The principle of one-time taxation

This principle means that one and the same object of taxation may be taxed by one type of tax only once for the period of taxation specified by the Law.

The principle of equality and fairness of taxation

The Tax Code notes that taxes and fees cannot be discriminatory and applied differently based on social, racial, national, religious and other similar criteria. It is not allowed to establish differentiated rates of taxes and fees, tax incentives depending on the form of ownership, citizenship of individuals or the place of origin of capital, with the exception of import customs duties.

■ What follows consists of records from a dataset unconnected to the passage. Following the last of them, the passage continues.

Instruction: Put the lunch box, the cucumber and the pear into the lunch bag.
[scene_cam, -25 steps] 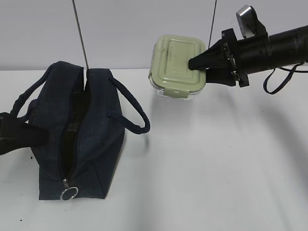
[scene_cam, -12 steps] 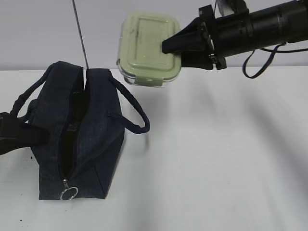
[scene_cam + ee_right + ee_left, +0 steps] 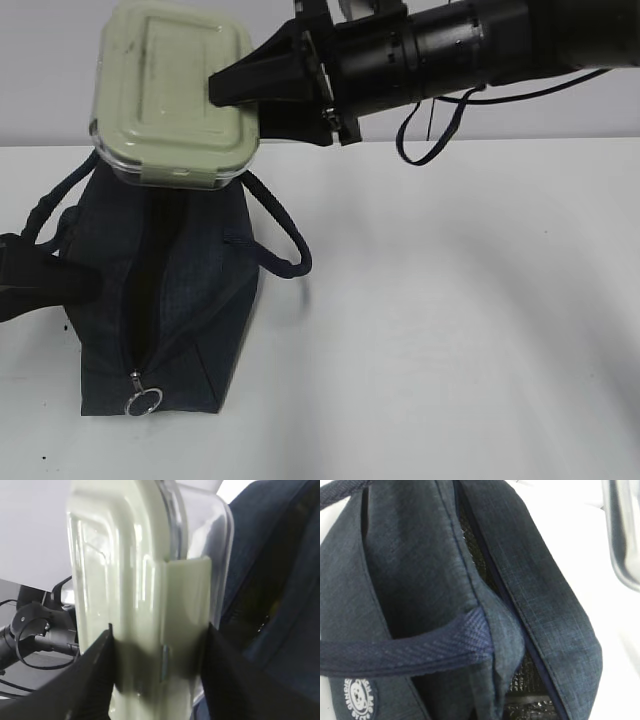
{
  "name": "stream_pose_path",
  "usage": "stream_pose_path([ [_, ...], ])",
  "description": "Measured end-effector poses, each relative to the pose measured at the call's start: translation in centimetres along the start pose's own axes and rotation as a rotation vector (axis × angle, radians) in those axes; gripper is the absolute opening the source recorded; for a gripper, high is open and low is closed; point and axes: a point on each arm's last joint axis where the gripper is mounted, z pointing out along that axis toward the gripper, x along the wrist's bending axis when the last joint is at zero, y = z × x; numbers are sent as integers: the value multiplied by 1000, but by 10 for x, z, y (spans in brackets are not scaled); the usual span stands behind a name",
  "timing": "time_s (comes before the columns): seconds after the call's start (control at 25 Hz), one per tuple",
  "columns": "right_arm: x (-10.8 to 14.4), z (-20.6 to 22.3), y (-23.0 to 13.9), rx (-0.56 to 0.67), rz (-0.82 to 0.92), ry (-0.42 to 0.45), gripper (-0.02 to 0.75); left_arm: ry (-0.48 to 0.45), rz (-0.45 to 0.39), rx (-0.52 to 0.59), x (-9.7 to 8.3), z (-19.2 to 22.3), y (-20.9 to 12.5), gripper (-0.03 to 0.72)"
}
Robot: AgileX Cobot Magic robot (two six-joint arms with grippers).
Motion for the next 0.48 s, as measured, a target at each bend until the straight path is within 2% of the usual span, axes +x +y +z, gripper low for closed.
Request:
stream_pose_path([
  [0.24, -17, 27, -10, 19, 80, 44, 386, 1, 0, -1, 0, 0, 0, -16],
  [0.36, -37, 34, -14, 18, 121, 19, 386, 1, 0, -1, 0, 0, 0, -16],
  [0.48, -54, 38, -16, 18, 127, -55, 386, 1, 0, -1, 0, 0, 0, -16],
])
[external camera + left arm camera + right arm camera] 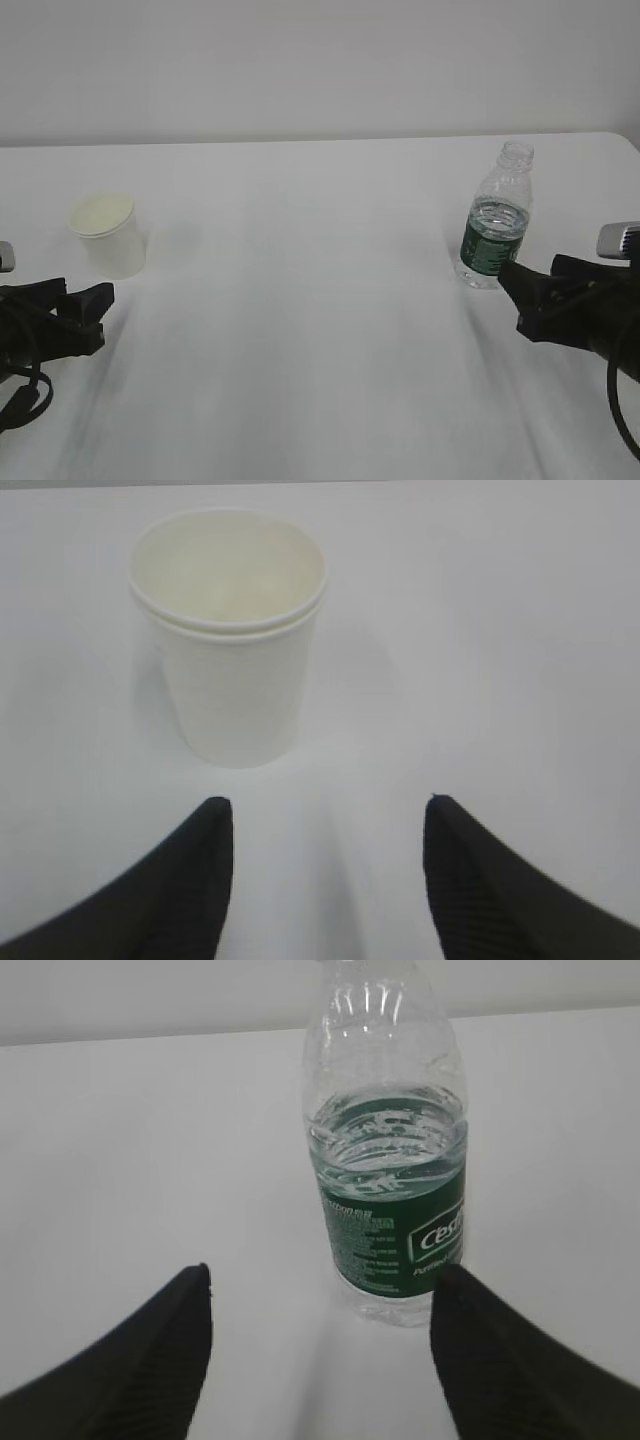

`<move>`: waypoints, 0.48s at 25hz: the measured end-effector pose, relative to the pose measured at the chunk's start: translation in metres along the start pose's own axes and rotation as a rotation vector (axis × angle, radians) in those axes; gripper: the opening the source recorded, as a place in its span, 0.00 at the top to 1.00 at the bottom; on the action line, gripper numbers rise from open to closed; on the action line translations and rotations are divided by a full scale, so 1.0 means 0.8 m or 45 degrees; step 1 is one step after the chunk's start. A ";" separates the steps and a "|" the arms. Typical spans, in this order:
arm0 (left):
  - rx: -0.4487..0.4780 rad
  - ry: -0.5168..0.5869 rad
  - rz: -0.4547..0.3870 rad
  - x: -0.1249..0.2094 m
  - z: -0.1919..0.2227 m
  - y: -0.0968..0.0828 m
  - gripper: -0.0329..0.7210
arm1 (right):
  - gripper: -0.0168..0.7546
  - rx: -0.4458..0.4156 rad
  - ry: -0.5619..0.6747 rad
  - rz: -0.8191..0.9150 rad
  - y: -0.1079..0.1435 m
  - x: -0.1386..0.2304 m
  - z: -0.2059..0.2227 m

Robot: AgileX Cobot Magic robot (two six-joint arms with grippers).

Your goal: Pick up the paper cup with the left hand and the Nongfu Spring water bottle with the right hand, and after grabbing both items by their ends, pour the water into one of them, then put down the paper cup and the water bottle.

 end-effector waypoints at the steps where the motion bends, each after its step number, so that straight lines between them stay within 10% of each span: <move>1: 0.000 0.000 0.000 0.000 0.000 0.000 0.38 | 0.29 0.003 0.005 -0.006 -0.001 0.001 0.002; 12: 0.003 -0.016 0.000 -0.004 0.003 -0.001 0.38 | 0.19 0.063 0.010 -0.009 -0.013 0.006 0.031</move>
Point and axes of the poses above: a point on each arm's last joint axis where the gripper is mounted, z pointing out along that axis toward the gripper, y along the wrist's bending axis when the last joint is at zero, x = y × z, the point moved 4 cm from there along z, pointing out along that axis toward the gripper, and after that the axes turned 3 degrees about -z, right-handed, at the moved point
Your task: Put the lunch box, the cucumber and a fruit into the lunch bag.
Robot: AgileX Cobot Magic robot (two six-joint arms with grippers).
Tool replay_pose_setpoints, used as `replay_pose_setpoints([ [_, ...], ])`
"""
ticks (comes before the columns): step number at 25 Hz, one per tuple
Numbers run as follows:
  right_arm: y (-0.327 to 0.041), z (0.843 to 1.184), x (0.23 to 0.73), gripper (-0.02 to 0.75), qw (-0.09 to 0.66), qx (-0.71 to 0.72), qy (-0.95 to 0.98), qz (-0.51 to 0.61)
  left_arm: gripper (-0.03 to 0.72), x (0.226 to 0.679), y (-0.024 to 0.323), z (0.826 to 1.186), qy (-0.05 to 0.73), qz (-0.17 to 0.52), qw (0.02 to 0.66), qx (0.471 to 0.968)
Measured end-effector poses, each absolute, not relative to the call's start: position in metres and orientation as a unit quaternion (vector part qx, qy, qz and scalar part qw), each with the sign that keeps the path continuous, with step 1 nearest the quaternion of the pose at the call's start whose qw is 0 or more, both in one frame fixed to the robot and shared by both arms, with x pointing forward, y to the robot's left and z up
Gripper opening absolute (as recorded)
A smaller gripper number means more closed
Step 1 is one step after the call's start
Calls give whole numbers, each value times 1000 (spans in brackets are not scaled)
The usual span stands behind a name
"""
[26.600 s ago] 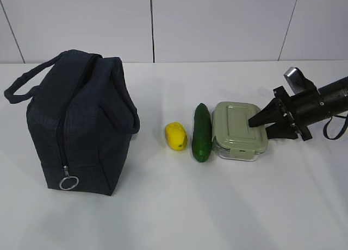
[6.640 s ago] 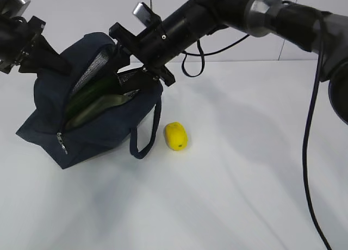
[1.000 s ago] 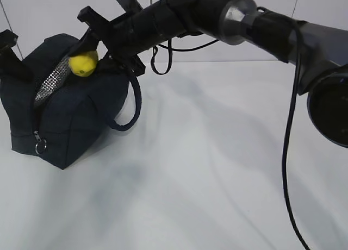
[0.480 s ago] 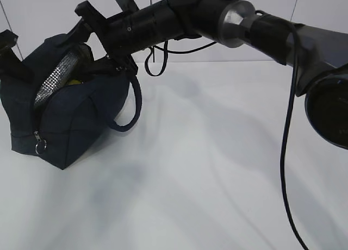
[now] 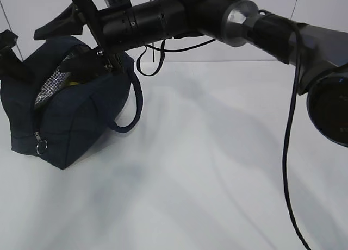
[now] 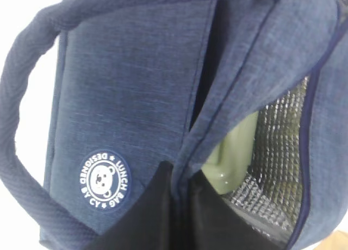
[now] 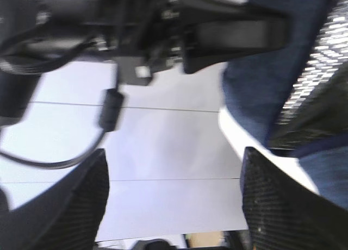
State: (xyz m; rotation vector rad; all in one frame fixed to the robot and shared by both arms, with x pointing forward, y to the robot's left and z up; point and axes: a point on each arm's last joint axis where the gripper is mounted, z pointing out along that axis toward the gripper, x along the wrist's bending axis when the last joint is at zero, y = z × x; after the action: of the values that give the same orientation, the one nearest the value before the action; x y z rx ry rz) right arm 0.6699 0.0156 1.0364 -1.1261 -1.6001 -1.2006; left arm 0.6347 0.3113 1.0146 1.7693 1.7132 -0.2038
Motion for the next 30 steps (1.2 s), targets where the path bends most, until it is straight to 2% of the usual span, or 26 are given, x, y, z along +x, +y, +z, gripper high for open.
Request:
replay_pose_setpoints([
  [3,13,1042,671,560,428,-440,-621,-487,-4,634,311,1015,654,-79,329,676],
  [7,10,1051,671,560,401,-440,-642,-483,-4,634,311,1015,653,-84,327,678],
  [10,3,1063,665,560,336,-466,-688,-443,-4,633,310,1015,652,-87,326,679],
  [15,-15,1093,649,560,142,-556,-744,-343,-4,633,311,1014,652,-86,326,679],
  [18,-14,1103,641,560,95,-578,-742,-326,-4,633,310,1014,652,-87,325,679],
  [22,-5,1094,636,560,65,-612,-731,-295,-4,631,309,1014,649,-99,322,682],
  [30,7,1046,647,560,88,-658,-706,-245,-4,631,308,1015,650,-107,328,677],
])
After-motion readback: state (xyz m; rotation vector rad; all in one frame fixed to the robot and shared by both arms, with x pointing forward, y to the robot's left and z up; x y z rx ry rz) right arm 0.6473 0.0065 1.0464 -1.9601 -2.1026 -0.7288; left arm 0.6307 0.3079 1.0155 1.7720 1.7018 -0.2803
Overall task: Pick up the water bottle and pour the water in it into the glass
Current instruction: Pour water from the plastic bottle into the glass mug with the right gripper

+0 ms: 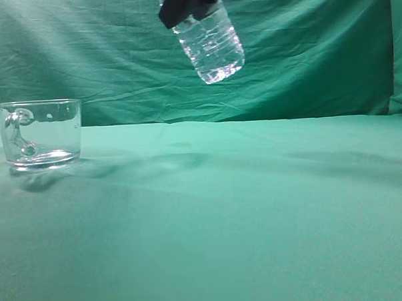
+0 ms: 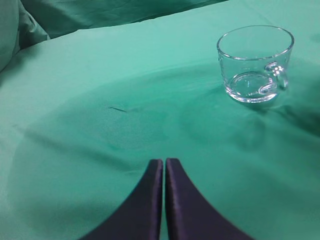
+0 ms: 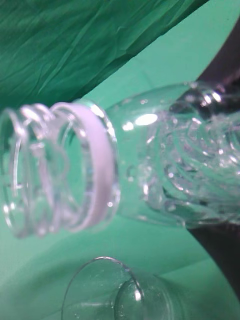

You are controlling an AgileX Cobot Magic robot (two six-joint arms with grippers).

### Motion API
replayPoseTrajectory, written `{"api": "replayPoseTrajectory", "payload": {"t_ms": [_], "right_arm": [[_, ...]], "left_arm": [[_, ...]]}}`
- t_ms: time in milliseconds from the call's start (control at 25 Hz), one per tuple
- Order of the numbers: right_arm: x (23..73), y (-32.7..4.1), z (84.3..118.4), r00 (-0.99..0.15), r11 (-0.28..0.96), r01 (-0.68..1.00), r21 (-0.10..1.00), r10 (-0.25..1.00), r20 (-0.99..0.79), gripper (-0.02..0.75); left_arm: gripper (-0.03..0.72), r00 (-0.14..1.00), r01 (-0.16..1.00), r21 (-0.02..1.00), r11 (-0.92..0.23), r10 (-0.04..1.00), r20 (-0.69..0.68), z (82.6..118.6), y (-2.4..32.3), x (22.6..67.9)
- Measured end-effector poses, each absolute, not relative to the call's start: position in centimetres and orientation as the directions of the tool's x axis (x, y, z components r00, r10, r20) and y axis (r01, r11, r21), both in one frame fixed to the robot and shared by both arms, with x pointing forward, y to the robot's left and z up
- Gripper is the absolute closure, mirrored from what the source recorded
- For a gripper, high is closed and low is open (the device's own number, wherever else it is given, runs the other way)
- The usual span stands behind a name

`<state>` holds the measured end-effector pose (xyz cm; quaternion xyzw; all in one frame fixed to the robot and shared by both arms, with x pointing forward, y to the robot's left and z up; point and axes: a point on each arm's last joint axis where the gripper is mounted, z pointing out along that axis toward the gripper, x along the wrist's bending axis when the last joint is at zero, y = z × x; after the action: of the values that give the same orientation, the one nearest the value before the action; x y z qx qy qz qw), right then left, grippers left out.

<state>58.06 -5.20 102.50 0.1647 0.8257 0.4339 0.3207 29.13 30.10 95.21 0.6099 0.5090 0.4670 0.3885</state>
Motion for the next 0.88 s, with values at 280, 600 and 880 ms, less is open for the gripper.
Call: {"api": "replayPoseTrajectory", "payload": {"t_ms": [280, 600, 880], "right_arm": [[61.0, -0.8, 100.1, -0.738, 0.607, -0.034, 0.794, 0.520, -0.429, 0.414], [63.9, 1.9, 97.9, -0.713, 0.672, -0.127, 0.730, 0.450, -0.538, 0.414], [65.1, 3.4, 97.4, -0.681, 0.715, -0.269, 0.645, 0.333, -0.653, 0.414]], "left_arm": [[0.688, 0.046, 0.258, 0.949, -0.180, 0.984, 0.174, 95.2, 30.1, 29.1], [0.688, 0.046, 0.258, 0.949, -0.180, 0.984, 0.174, 95.2, 30.1, 29.1], [0.688, 0.046, 0.258, 0.949, -0.180, 0.984, 0.174, 95.2, 30.1, 29.1]]}}
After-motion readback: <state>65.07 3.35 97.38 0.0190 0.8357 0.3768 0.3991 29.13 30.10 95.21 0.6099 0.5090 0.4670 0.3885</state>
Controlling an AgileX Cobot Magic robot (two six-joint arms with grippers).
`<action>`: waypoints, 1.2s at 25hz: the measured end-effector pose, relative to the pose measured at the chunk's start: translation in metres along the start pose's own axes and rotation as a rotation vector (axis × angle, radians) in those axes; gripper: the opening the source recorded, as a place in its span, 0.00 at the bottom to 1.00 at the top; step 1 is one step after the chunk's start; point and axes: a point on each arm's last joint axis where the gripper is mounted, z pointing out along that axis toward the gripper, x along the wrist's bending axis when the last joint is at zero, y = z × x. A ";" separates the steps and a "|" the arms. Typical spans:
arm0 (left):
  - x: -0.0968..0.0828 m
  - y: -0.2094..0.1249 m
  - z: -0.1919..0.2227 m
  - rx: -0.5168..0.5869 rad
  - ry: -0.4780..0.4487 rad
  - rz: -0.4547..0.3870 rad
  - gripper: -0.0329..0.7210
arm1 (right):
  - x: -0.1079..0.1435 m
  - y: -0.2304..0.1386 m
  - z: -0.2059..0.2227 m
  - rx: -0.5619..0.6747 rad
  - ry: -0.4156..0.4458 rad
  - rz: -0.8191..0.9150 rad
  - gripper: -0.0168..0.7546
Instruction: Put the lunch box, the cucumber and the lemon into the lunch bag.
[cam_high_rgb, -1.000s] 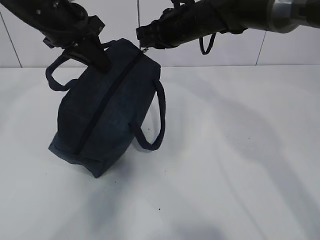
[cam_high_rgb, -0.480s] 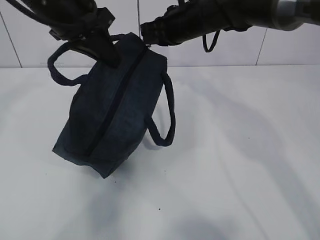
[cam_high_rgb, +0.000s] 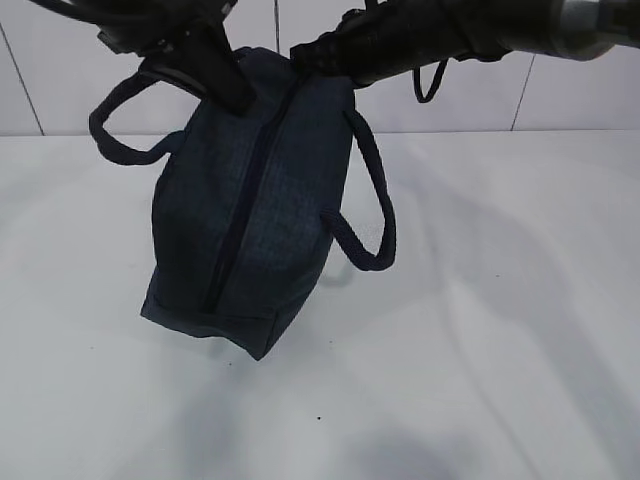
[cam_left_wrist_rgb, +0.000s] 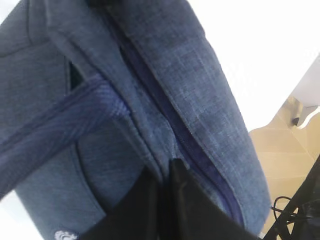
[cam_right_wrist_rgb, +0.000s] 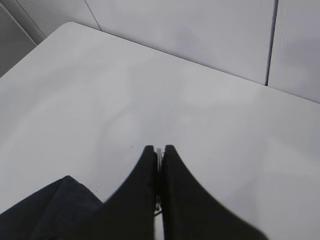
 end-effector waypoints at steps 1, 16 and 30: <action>-0.002 0.000 -0.001 -0.002 -0.001 0.001 0.03 | 0.000 0.000 0.000 0.000 0.000 0.000 0.02; -0.020 0.000 -0.013 -0.044 -0.028 0.022 0.03 | 0.004 0.001 -0.001 0.006 0.026 0.012 0.02; -0.021 0.000 -0.014 -0.049 -0.032 0.023 0.03 | 0.004 0.001 -0.001 0.005 0.034 0.022 0.02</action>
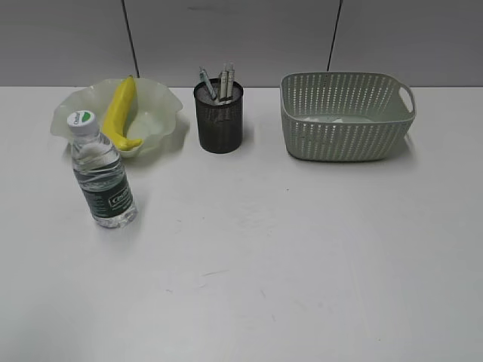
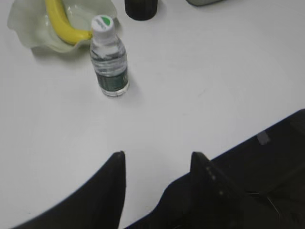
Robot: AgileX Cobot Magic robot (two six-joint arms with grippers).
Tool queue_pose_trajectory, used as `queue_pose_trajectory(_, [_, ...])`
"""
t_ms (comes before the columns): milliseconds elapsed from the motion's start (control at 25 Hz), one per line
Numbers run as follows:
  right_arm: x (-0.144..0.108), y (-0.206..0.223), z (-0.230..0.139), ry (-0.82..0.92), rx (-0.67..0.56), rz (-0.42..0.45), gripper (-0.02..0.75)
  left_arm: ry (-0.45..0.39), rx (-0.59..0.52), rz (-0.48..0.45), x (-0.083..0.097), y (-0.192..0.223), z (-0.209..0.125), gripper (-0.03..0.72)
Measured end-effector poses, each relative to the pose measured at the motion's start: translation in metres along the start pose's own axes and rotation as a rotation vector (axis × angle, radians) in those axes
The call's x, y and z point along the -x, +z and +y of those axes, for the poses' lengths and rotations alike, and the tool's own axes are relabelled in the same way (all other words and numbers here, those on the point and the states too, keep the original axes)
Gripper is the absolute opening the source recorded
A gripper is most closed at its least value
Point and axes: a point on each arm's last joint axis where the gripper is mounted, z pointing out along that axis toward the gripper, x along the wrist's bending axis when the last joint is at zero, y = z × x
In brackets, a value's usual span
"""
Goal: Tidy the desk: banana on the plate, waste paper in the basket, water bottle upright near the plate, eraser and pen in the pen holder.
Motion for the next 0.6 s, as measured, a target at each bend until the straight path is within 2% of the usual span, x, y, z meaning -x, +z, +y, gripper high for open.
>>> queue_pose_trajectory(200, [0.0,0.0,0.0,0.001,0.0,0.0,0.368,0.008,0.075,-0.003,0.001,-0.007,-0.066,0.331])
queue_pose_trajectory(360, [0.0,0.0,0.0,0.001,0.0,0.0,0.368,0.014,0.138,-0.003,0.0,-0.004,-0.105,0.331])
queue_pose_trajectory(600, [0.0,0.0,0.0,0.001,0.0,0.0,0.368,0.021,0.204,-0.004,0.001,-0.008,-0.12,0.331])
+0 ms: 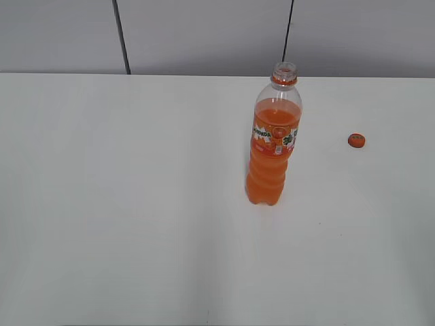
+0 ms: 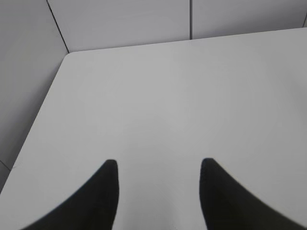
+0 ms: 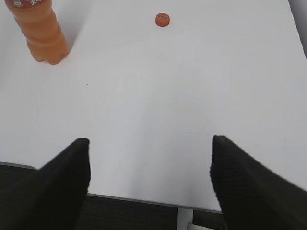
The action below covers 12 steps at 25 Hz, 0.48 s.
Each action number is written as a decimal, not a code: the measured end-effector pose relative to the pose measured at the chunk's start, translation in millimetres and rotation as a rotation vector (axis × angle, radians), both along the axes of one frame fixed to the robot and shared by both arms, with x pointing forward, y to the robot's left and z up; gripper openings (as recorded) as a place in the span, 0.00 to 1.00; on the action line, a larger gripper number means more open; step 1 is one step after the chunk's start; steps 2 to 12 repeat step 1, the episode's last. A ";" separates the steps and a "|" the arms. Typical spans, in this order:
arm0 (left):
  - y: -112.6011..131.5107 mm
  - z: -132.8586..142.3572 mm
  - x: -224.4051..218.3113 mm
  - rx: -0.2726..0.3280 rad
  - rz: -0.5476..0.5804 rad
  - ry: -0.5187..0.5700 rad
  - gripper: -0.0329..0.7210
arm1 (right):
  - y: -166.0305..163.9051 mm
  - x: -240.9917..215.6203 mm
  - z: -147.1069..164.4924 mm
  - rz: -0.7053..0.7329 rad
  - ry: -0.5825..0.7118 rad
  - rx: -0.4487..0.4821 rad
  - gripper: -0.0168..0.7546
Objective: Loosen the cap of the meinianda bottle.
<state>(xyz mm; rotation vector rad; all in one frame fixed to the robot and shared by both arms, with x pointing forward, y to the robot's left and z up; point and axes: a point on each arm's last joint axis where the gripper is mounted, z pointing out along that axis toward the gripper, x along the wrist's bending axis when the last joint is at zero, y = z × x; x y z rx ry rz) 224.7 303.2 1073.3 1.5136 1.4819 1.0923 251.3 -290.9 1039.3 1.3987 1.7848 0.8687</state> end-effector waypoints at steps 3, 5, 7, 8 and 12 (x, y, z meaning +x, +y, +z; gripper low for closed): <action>0.0 0.0 0.0 0.000 0.000 0.000 0.51 | 0.0 0.0 0.0 0.000 0.000 0.000 0.78; 0.0 0.0 0.0 0.000 0.000 0.000 0.51 | 0.0 0.0 0.0 0.000 0.000 0.000 0.78; 0.0 0.0 0.0 0.000 0.000 0.000 0.51 | 0.0 0.0 0.0 0.000 0.000 0.000 0.78; 0.0 0.0 0.0 0.000 0.000 0.000 0.51 | 0.0 0.0 0.0 0.000 0.000 0.000 0.78; 0.0 0.0 0.0 0.000 0.000 0.000 0.51 | 0.0 0.0 0.0 0.000 0.000 0.000 0.78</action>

"Taxes and taxation", 2007, N 5

This article has been submitted for publication by the Organizing Committee of the III International Scientific Conference "The Legal System and the Challenges of Modernity" (December 4 - 6, 2006, Ufa, Institute of Law of the Bashkir State University).

Under the principles of law, it is customary to understand the fundamental guiding principles and ideas enshrined in the legislation, expressing the essence of the norms of this branch of law and the main directions of state policy in the field of legal regulation of relevant social relations.<1>.

<1>Parygina V.A., Tedeev A.A. Tax law of the Russian Federation. - Rostov n / a: Phoenix, 2002. S. 70.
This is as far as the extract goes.